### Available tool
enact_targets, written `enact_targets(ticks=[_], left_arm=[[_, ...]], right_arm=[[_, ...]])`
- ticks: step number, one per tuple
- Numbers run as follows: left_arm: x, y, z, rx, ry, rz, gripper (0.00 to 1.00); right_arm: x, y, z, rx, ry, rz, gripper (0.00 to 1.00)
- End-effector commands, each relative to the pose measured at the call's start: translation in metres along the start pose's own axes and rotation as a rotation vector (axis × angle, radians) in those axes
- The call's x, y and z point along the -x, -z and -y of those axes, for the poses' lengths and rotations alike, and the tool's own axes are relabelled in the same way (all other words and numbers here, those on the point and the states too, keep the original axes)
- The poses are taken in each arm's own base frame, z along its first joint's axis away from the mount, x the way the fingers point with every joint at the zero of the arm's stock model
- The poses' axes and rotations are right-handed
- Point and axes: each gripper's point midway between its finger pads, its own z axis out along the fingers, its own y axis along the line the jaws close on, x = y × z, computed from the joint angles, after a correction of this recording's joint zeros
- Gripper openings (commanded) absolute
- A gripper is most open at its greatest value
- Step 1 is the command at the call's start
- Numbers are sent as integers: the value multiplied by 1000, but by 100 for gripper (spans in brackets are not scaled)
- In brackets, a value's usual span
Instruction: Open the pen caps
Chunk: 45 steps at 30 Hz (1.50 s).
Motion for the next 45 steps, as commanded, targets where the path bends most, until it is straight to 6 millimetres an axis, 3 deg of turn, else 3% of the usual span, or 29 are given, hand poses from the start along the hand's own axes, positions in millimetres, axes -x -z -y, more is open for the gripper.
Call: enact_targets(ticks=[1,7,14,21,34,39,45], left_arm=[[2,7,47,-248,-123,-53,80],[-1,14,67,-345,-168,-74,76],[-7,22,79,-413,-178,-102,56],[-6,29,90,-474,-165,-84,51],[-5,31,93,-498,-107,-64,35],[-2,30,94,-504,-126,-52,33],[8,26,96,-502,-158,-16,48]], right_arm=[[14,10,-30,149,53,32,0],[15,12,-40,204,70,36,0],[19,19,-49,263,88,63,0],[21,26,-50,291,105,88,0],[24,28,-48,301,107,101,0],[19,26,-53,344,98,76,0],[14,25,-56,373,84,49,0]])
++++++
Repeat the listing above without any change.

RESPONSE TO THIS EXERCISE:
### Available tool
enact_targets, written `enact_targets(ticks=[_], left_arm=[[_, ...]], right_arm=[[_, ...]])`
- ticks: step number, one per tuple
- Numbers run as follows: left_arm: x, y, z, rx, ry, rz, gripper (0.00 to 1.00); right_arm: x, y, z, rx, ry, rz, gripper (0.00 to 1.00)
- End-effector commands, each relative to the pose measured at the call's start: translation in metres along the start pose's own axes and rotation as a rotation vector (axis × angle, radians) in those axes
- The call's x, y and z point along the -x, -z and -y of those axes, for the poses' lengths and rotations alike, and the tool's own axes are relabelled in the same way (all other words and numbers here, those on the point and the states too, keep the original axes)
- The poses are taken in each arm's own base frame, z along its first joint's axis away from the mount, x the way the fingers point with every joint at the zero of the arm's stock model
- The poses' axes and rotations are right-handed
- Point and axes: each gripper's point midway between its finger pads, its own z axis out along the fingers, its own y axis along the line the jaws close on, x = y × z, computed from the joint angles, after a correction of this recording's joint zeros
- Gripper openings (commanded) absolute
- A gripper is most open at its greatest value
- Step 1 is the command at the call's start
- Numbers are sent as integers: the value multiplied by 1000, but by 100 for gripper (spans in brackets are not scaled)
- In brackets, a value's usual span
Instruction: Open the pen caps
Chunk: 45 steps at 30 Hz (1.50 s).
Motion for the next 45 steps, as commanded, targets where the path bends most, until it is straight to 6 millimetres an axis, 3 deg of turn, else 3% of the usual span, or 29 are given, hand poses from the start along the hand's own axes, positions in millimetres, axes -x -z -y, more is open for the gripper.
Call: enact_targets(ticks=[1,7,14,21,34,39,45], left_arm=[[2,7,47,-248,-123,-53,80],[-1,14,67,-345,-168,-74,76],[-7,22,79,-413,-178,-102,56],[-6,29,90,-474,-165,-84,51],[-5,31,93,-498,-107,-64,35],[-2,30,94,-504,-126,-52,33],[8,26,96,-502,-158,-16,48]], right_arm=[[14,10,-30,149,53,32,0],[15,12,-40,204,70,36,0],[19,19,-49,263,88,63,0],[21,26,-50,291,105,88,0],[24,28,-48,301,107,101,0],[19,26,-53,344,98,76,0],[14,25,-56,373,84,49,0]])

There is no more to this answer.